Art: Tailspin by Ramon de Graff
She told me that she couldn’t. She just couldn’t. I knew it was coming. I tried to keep talking, to keep bringing up things I thought might change a mind already made up. Wasn’t Saturday fun? Oh, let me tell you about this idea I had. I was thinking about this the other day... Of course it was all in vain. One of the seemingly endless string of failures to brace my recent life was about to come to fruition.
I am a mess. I just spent the last three hours driving in the country on a somewhat pointless real estate and nursery junket. I did not sleep last night and my head is reeling. I look like shit, I feel like shit and in my mind, I am shit. I thought the drive would do me good, but I think it just made matters worse. It was beautiful. A beautiful fall day, with reds, browns, yellows, and blues. Especially blues, lots of blues.
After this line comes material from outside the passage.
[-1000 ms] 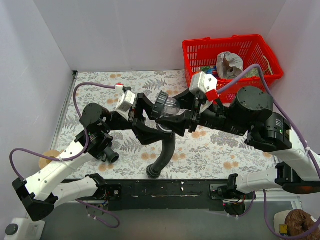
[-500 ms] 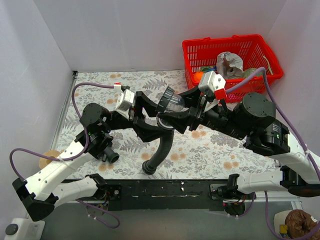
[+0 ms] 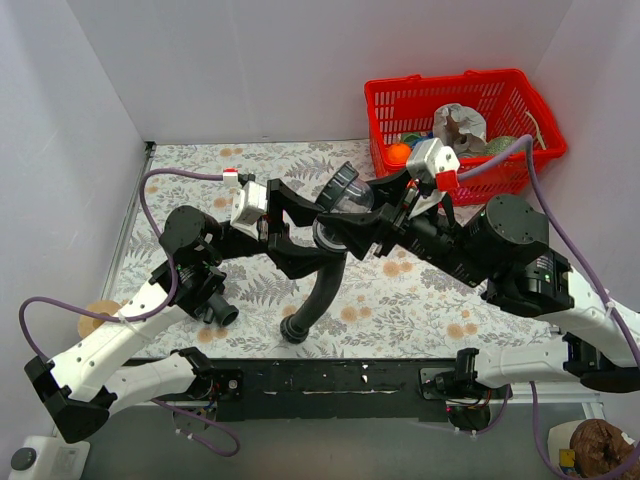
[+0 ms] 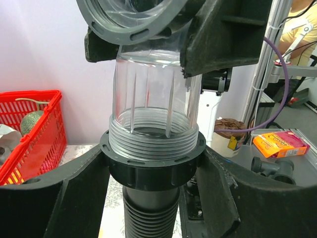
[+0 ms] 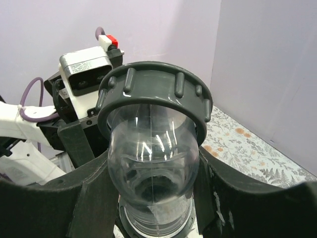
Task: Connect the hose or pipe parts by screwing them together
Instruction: Install the adaptor on the pipeline.
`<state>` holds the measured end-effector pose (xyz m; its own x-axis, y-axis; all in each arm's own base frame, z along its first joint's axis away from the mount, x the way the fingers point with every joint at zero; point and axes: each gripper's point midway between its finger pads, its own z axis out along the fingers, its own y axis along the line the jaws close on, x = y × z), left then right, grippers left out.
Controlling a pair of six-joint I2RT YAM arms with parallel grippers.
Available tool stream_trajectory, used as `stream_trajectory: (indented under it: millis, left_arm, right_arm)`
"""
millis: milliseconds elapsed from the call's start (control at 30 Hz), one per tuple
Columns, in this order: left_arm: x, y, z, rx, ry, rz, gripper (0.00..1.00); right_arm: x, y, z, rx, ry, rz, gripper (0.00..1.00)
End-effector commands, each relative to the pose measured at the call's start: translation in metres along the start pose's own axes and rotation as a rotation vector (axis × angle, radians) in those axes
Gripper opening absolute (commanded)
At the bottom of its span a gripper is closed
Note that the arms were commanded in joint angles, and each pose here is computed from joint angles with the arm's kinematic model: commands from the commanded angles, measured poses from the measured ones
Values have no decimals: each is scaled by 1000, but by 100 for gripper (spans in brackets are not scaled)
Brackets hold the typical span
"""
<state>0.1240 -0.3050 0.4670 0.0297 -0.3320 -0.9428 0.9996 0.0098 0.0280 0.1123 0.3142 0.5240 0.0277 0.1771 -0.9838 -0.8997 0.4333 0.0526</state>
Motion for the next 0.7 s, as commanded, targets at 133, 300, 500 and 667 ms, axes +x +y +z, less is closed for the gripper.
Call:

Being alone in the middle of nowhere used to really do me justice as my head would clear and the thoughts firing through my mind would slow down. Typically, I could make sense of things. Those days seem to be gone. My son is a mess, and I do not know what to do about it. I know for certain that moving back is not the healthy response, but it seems to be the right response. What if I were to keep him longer in the summer? What if I were to seek additional custody? I am sure that she would do her best to crush me and my wishes in an extremely litigious ruthless fashion, so that is probably off the board. What about the progress I have been making? Do I just throw it away? It has taken me a long time to get to this point; can I legitimately just throw it away? I feel so incredibly selfish, so small, and so hypocritical. How am I ever going to justify this? I freely offer advice and pearls of my limited wisdom to friends and acquaintances while at the same time just absolutely floundering in my own ineptitude and inadequacies. If life is this wonderful ride of ups and downs why am I constantly the one with the spins?
When she could bring herself to look at me, I could see it in her eyes. Or more aptly, I couldn’t see it in her eyes. There was nothing there; no glimmer, no light, no hope, no cares, nothing. What was once between us seems to be dead, or at least hibernating. Even I, 135 lbs of hate, love, and raw emotion, could not conjure up any intensity toward her. Positive or negative, I just didn’t have the heart. It was not worth it. Surely, my eyes welled as I left them and it hurt as bad or worse as it always does, but nothing towards her. Is this what all the bullshit seers and barstool philosophers mean by “time heals all wounds”? In my mind, time has healed nothing. She put me out. The wounds are just as raw and exposed and painful as they have ever been. It is just that I have lost the will to battle, to care, to put MYSELF out there any more to be abused, disappointed, shot down, diminished, debased, and otherwise ruined emotionally. Am I right in acting this way? Should I give up the fight to reunite the family this easily? Shit, it’s only been around 4 years. I could probably rally for another decade of bitterness, vindictiveness, and self-pity, but who wins with that formula other than the local bar owners and their staff. There are times that I still want to scream her name and I still want her to understand that I am different now, but not to her face. I am comfortable letting those situations play themselves out in what is left of my mind. They hurt just as much there and as an added benefit, I can fantasize that they actually make sense and that she sees my point and that the family is back together, and that the good guys win in the end and that the sun rises tomorrow more brightly than it ever has.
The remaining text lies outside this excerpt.